REQUIRED ACTION: An exact transcription is needed of the lines below from the one with "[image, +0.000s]" through the one with "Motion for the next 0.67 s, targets", with no other lines and no pictures.
PROVIDED DATA section start
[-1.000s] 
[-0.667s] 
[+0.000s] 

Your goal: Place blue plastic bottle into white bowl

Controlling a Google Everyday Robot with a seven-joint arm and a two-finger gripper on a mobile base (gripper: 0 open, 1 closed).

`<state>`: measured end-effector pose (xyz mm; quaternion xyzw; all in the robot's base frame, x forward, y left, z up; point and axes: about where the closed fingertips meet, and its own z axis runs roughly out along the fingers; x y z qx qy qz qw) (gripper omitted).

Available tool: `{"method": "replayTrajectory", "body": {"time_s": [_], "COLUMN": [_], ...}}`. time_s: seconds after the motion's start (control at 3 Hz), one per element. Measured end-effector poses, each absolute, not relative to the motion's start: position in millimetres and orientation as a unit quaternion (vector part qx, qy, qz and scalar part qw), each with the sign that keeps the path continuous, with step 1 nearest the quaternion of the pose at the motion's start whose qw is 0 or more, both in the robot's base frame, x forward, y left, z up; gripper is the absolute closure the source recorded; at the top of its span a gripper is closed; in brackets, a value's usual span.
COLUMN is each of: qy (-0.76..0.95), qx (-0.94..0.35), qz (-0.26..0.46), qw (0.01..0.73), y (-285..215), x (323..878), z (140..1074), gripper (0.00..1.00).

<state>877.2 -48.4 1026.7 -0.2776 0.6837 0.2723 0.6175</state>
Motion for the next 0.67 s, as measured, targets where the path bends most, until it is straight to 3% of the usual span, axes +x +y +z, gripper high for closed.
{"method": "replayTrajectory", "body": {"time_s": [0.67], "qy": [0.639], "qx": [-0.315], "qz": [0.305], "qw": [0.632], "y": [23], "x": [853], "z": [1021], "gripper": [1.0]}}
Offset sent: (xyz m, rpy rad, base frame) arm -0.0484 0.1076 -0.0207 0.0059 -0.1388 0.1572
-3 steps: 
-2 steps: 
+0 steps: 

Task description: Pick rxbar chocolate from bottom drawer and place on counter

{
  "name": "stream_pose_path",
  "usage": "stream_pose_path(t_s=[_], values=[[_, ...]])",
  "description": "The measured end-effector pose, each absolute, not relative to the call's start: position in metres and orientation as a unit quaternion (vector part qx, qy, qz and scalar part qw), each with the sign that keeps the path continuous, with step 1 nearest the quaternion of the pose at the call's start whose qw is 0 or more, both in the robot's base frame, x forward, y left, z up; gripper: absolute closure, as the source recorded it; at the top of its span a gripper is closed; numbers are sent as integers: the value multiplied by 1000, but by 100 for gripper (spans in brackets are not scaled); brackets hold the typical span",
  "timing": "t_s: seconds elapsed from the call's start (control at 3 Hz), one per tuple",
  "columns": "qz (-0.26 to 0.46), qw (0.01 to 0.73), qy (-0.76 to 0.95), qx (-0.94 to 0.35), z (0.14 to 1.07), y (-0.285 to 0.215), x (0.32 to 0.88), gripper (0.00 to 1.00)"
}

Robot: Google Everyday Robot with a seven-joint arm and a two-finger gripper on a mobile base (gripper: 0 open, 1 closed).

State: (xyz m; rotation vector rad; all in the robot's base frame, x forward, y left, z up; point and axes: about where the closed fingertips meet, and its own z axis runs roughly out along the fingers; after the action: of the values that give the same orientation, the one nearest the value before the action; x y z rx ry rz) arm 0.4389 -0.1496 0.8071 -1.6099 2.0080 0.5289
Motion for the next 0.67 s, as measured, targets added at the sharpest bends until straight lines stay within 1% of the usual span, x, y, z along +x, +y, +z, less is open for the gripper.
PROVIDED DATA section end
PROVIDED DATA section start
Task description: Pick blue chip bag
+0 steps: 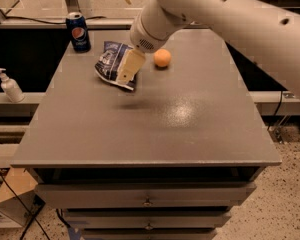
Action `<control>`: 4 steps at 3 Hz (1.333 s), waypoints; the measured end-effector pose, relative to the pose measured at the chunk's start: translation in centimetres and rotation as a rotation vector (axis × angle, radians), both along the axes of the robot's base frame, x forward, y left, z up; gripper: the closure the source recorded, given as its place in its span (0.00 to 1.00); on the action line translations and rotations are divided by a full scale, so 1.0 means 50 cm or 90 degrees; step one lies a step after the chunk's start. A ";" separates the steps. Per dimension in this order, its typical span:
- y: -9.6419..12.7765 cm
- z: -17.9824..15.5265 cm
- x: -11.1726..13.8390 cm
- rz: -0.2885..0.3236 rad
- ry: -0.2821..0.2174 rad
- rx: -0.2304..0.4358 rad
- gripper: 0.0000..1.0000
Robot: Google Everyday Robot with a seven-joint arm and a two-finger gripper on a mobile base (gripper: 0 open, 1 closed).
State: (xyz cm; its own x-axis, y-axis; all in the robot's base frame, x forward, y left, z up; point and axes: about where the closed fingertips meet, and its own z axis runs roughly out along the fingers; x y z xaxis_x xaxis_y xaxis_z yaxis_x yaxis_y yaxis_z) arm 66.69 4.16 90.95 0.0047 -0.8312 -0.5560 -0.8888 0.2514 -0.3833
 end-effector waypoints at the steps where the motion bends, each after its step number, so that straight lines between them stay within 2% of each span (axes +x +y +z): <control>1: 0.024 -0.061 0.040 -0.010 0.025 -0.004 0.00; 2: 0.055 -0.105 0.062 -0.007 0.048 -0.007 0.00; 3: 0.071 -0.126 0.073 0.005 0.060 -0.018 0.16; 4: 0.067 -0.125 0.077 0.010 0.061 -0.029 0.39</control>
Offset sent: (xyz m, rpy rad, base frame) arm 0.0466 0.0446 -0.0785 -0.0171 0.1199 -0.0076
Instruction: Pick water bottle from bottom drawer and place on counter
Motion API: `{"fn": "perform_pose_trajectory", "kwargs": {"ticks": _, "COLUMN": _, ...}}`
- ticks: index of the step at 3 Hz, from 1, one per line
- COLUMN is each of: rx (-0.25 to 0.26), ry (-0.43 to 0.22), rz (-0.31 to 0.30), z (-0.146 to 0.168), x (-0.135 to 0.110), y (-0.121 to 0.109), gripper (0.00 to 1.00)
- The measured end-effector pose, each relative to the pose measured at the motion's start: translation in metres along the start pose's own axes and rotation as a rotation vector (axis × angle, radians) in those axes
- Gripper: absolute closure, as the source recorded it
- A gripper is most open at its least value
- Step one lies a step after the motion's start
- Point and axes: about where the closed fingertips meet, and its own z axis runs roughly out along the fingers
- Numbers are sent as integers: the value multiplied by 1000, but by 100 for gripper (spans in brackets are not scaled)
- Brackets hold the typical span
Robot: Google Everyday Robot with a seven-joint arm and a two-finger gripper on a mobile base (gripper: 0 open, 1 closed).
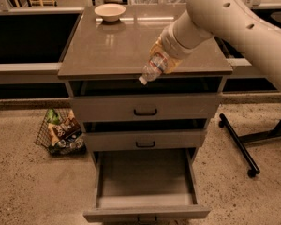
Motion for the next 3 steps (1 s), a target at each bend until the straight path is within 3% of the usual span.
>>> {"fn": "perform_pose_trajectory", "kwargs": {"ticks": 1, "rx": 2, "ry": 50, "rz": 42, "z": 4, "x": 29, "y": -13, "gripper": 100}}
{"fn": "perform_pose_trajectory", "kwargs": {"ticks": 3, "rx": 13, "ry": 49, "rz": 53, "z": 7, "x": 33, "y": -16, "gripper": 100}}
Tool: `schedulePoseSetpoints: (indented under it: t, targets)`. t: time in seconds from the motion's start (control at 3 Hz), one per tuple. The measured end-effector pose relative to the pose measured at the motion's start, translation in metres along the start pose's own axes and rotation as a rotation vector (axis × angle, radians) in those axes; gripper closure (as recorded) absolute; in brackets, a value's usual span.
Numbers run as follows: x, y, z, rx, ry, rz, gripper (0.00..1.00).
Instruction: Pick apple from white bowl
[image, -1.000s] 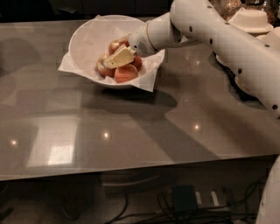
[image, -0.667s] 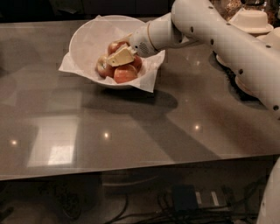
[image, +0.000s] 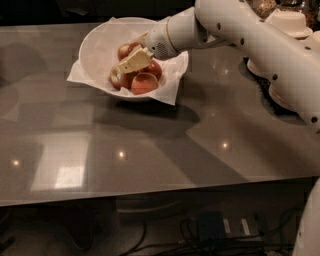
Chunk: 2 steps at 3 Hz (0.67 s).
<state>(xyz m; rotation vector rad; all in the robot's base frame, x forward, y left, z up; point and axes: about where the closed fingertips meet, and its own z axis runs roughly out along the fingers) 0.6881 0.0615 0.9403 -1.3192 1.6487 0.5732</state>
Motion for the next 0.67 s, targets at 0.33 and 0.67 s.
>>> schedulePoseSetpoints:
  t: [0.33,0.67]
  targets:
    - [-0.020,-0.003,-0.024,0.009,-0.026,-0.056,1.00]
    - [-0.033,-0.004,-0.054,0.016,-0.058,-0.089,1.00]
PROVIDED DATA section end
SOLUTION FOR THIS PROBLEM:
[image, +0.000s] 
Chunk: 2 steps at 3 Hz (0.67 s).
<state>(xyz m; rotation vector rad; all in the robot's base frame, x forward, y left, z up; point and axes: about where the closed fingertips meet, and its own z axis runs roughly out along the fingers) 0.6881 0.0615 0.9403 -1.3192 1.6487 0.5732</state>
Motion for the next 0.67 s, targets at 0.33 and 0.67 s.

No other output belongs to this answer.